[Start of section]
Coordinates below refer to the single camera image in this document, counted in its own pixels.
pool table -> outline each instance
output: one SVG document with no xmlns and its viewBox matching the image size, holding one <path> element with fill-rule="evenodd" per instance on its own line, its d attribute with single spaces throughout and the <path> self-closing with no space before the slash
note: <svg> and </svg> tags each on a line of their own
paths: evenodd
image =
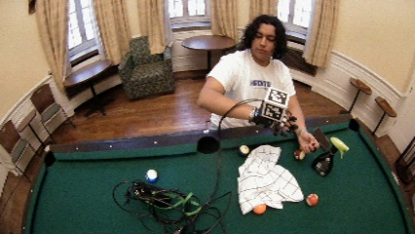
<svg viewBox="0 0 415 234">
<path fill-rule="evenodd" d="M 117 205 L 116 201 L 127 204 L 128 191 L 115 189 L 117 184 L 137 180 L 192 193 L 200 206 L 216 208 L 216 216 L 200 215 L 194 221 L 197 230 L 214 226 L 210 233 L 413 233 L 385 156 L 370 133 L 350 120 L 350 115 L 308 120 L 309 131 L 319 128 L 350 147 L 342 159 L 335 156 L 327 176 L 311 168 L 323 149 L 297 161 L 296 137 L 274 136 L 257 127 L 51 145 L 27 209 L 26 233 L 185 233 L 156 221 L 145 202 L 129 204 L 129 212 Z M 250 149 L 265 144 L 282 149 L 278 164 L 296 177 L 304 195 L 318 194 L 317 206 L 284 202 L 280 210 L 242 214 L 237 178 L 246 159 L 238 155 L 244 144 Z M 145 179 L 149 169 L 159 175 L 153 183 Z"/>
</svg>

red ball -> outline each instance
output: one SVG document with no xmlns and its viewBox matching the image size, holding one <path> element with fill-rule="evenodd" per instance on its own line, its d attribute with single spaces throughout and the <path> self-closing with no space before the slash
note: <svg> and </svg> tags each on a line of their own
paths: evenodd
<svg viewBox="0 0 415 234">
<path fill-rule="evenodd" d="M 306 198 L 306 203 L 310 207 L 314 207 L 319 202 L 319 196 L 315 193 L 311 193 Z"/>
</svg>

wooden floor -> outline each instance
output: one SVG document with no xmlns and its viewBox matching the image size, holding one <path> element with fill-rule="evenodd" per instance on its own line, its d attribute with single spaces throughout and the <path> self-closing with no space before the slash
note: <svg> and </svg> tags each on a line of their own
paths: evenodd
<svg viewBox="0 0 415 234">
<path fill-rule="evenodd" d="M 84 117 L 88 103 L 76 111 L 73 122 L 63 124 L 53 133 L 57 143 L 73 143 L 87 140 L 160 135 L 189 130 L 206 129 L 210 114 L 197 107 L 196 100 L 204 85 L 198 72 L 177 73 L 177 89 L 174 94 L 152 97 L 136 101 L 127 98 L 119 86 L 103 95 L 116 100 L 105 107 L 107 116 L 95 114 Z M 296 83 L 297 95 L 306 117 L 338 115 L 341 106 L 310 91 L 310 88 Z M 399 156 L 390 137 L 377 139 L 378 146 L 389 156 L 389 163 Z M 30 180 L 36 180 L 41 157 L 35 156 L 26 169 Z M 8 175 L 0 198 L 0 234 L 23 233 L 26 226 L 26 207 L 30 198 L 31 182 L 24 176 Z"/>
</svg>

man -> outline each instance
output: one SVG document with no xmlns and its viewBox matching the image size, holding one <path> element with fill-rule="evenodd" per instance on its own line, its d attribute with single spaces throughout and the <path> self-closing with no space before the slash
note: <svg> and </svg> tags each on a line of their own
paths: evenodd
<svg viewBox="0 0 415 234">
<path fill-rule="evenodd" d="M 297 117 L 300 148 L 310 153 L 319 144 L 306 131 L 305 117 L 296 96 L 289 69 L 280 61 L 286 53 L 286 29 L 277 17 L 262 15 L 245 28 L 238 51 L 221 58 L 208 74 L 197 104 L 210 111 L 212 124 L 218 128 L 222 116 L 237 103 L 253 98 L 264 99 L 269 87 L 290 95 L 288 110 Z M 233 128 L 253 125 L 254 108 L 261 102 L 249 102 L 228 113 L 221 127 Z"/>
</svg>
[End of section]
[Start of section]
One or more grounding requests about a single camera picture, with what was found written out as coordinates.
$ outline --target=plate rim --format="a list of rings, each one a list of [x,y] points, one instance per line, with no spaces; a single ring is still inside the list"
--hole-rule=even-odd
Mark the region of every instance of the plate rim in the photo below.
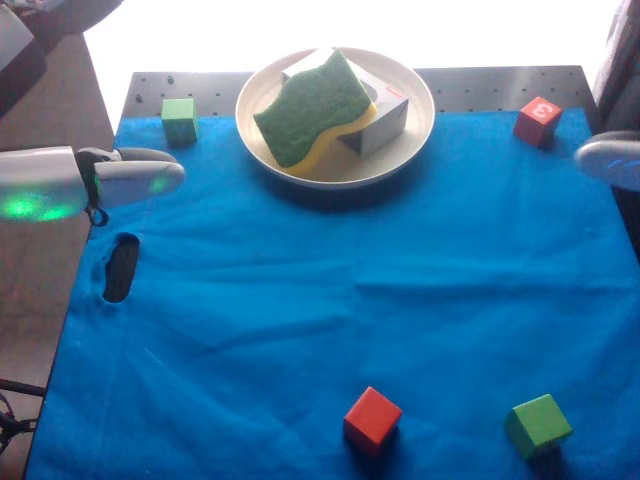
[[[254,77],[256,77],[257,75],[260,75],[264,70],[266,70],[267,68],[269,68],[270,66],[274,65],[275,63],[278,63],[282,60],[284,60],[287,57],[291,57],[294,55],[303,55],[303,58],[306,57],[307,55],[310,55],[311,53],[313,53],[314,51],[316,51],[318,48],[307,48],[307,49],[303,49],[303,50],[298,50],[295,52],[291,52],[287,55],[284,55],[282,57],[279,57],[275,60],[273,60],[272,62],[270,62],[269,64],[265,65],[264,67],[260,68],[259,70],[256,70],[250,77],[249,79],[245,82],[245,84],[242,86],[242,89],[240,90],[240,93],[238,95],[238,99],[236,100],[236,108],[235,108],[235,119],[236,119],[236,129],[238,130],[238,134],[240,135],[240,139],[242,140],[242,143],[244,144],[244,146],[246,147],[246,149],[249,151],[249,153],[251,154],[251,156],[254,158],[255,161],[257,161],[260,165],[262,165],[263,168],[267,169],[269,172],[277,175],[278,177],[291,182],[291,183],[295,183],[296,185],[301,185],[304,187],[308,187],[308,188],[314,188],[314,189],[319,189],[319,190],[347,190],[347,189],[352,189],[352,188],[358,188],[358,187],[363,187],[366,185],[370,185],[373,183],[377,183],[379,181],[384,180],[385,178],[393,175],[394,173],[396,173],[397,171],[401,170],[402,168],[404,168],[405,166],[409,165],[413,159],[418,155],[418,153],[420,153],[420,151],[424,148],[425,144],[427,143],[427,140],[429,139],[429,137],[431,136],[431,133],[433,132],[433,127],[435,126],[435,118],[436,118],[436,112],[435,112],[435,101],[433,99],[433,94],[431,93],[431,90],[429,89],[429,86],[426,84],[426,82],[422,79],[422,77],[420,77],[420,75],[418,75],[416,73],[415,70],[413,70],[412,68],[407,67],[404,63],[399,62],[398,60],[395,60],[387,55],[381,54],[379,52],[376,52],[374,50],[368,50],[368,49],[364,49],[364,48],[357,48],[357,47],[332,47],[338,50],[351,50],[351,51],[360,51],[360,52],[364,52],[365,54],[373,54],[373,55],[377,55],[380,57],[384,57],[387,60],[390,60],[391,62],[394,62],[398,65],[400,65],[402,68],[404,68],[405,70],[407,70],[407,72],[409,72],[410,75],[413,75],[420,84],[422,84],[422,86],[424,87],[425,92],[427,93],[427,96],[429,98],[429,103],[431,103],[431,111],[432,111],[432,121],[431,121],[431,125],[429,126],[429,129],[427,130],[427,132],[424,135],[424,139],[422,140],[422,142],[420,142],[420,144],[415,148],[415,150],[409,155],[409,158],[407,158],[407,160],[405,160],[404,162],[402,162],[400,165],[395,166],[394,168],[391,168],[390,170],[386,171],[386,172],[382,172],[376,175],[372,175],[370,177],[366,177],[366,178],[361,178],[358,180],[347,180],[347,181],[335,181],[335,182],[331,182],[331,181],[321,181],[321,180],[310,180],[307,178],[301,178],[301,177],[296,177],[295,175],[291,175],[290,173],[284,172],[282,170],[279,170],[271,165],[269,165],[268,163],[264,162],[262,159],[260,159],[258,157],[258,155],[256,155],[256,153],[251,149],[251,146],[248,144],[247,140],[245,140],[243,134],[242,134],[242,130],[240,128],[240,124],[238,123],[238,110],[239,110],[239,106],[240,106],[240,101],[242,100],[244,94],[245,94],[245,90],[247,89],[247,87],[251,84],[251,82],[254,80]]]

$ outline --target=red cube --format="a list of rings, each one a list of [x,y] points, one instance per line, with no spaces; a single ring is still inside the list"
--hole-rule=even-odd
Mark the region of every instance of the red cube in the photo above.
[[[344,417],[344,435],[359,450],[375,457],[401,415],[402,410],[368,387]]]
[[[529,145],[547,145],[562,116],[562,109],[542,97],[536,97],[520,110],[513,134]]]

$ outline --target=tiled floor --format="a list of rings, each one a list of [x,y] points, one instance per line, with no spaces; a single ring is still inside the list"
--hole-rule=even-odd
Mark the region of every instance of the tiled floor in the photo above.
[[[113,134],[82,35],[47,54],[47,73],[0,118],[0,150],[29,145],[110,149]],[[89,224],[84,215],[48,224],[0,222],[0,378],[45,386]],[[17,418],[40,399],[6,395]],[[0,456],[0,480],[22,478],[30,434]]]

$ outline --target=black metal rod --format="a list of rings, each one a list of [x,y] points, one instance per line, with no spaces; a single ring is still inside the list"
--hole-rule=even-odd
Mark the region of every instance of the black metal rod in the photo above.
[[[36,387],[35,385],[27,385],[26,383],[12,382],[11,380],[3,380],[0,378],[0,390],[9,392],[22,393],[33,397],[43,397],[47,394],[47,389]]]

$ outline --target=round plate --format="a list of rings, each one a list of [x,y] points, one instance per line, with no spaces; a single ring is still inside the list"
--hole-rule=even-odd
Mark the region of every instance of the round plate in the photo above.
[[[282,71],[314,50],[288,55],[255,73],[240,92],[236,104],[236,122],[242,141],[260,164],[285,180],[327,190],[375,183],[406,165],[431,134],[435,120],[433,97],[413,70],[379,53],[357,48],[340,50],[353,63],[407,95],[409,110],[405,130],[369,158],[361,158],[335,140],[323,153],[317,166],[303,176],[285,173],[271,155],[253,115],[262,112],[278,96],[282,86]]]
[End of section]
[Start of section]
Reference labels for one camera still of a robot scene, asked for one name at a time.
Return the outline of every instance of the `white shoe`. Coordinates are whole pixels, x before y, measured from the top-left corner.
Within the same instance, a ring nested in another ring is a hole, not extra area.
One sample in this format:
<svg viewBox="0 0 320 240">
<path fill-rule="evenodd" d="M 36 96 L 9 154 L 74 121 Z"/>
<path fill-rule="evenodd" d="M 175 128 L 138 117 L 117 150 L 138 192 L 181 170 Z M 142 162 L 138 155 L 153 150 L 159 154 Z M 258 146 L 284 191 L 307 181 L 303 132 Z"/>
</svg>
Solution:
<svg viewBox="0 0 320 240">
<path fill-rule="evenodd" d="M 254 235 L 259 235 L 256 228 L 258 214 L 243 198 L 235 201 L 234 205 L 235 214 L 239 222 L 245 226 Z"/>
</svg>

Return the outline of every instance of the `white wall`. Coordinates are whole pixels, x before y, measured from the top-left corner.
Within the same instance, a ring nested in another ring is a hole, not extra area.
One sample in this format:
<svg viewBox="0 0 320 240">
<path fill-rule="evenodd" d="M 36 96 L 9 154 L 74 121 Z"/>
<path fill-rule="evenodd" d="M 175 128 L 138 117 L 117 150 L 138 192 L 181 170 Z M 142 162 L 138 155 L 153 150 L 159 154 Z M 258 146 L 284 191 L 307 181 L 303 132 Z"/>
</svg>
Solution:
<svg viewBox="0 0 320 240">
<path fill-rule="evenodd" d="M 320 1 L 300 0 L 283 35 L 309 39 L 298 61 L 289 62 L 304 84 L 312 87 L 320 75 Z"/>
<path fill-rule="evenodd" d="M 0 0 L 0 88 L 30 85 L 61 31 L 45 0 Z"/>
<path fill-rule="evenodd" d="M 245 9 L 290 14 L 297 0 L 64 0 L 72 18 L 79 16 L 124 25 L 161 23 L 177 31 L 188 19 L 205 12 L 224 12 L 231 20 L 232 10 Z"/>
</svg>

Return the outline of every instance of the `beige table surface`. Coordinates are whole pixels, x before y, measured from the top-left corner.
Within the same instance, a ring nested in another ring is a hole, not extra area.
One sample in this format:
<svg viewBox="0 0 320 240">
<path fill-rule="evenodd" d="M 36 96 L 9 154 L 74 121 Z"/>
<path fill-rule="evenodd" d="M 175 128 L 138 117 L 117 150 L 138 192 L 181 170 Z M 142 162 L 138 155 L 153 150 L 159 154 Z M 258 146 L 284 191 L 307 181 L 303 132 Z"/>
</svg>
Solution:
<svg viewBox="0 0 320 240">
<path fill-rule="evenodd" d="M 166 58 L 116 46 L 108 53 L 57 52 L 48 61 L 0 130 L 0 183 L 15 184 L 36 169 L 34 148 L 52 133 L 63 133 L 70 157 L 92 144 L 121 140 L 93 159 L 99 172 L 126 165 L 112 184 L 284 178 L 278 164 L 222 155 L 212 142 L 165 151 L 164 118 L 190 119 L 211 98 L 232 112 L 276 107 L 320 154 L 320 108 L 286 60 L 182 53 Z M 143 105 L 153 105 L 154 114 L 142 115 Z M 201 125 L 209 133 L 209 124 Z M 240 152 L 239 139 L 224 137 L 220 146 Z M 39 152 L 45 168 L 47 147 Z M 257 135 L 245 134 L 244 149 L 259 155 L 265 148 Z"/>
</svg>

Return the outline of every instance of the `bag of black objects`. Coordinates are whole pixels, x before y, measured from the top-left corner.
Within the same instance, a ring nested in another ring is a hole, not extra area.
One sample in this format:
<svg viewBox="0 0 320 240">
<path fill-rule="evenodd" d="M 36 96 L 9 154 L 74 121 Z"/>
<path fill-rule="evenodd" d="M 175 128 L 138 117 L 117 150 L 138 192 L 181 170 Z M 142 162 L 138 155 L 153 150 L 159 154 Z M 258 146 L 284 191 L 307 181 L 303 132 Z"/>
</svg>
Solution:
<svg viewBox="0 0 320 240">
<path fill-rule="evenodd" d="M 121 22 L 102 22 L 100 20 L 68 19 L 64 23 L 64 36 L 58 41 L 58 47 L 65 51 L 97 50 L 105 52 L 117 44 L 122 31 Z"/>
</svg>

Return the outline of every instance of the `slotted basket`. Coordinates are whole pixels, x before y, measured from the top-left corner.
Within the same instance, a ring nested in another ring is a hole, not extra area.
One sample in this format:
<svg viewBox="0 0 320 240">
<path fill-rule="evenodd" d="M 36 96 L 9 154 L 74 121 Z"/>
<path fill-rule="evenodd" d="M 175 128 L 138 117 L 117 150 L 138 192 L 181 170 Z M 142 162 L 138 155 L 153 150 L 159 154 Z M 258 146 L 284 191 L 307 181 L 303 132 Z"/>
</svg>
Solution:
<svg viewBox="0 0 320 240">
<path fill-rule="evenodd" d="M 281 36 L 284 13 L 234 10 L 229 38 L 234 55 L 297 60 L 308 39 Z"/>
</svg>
[End of section]
→ **WORK REQUEST**:
Transcribe the lines above between the line holding "Coordinates below refer" and the line holding "pool table -> outline each instance", inclusive, exactly as they stand and with nothing added.

→ **SOLVED EXERCISE**:
Coordinates below refer to the single camera image in this document, counted in its own pixels.
pool table -> outline each instance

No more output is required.